Los combustibles volvieron a subir en Mendoza y acumulan dos incrementos en pocos días. Este viernes se aplicó un nuevo ajuste en los surtidores que impactó principalmente en las naftas, en el marco de una actualización parcial de impuestos definida por el Gobierno nacional.
Con este último movimiento, los precios registraron subas acumuladas de hasta $12 por litro en la semana. La nafta Súper pasó de $2.025 a $2.037, mientras que la Infinia subió de $2.218 a $2.237, con un incremento total de $9 en los últimos días. En contraste, el gasoil mostró un comportamiento más estable: el Diesel 500 se mantuvo en $2.156 y el Infinia Diesel en $2.236, sin variaciones.
La suba responde a la aplicación del Decreto 302/2026, que dispuso un ajuste del 0,5% en los impuestos a los combustibles líquidos y al dióxido de carbono. Aunque el impacto porcentual es acotado, se traslada de manera directa al precio final en los surtidores.
El esquema oficial contempla que el resto de las actualizaciones pendientes se concrete en junio, con el objetivo de evitar un salto brusco en los valores. Sin embargo, la implementación escalonada genera aumentos frecuentes, como los registrados esta semana.
Más allá de la política local, el contexto internacional también influye. En los últimos días, el precio del barril de Brent superó los 125 dólares y llegó a rozar los 126 en los mercados asiáticos, con subas cercanas al 6,8% en pocas horas. A su vez, el WTI avanzó por encima de los 110 dólares, impulsado por la tensión en Medio Oriente y la incertidumbre sobre el tránsito de crudo en el Estrecho de Ormuz.

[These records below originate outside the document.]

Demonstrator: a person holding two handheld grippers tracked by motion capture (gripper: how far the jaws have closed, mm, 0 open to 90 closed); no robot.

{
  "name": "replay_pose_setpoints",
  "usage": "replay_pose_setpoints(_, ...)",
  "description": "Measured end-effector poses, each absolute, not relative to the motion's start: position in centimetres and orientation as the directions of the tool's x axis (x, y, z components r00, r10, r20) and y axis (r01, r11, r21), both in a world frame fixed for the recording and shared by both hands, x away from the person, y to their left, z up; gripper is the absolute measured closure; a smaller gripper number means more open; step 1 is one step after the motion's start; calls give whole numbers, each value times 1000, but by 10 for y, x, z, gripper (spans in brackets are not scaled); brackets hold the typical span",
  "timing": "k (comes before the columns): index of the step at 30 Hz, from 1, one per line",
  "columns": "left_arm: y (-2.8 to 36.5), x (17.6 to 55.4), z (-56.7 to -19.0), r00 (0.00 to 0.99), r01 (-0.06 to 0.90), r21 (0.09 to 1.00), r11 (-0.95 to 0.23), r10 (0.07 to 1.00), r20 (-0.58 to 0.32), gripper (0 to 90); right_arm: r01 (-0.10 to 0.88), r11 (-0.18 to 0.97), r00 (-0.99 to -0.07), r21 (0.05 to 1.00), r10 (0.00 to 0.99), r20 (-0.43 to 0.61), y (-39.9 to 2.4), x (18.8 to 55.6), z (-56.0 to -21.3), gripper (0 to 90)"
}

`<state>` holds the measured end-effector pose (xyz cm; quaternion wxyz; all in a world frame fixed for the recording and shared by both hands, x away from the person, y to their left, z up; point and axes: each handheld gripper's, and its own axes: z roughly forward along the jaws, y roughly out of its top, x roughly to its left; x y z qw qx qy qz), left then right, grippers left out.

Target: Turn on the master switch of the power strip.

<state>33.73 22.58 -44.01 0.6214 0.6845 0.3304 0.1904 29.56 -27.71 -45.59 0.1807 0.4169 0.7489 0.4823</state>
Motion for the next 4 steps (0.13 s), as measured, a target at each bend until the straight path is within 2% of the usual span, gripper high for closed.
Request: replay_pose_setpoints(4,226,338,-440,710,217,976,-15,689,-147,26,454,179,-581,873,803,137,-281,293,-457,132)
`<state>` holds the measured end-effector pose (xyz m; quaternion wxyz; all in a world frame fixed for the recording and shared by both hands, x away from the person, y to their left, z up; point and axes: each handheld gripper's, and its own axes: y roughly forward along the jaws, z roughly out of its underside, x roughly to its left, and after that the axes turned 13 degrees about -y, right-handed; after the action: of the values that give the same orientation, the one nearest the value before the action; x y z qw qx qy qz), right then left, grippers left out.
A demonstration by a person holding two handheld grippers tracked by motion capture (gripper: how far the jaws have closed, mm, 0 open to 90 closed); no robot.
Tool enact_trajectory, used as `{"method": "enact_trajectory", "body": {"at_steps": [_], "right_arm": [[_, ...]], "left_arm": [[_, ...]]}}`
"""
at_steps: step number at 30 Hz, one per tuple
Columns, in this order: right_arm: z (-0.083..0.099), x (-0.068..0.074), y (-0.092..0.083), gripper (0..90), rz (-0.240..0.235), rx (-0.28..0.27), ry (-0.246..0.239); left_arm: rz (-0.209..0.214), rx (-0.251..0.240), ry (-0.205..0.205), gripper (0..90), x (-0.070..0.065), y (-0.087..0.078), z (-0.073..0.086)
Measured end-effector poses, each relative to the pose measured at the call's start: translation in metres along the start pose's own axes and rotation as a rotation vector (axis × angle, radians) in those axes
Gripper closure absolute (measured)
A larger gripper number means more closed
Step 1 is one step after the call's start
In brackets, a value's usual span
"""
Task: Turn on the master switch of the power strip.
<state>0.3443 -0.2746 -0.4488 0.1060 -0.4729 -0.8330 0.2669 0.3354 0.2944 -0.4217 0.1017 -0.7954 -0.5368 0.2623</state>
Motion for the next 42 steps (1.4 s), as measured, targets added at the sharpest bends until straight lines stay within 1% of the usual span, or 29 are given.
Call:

De cara a los próximos meses, los especialistas advierten que la evolución del conflicto internacional será determinante. Si el escenario se prolonga, los precios del petróleo podrían mantenerse elevados y trasladarse gradualmente a los combustibles. En cambio, una eventual desescalada podría generar una baja del crudo, aunque con un impacto más lento en los surtidores.
Mientras tanto, las subas reiteradas siguen presionando sobre el gasto cotidiano, especialmente para quienes dependen del uso del vehículo, en un contexto de ajustes que, aunque moderados en cada aplicación, se acumulan en el tiempo.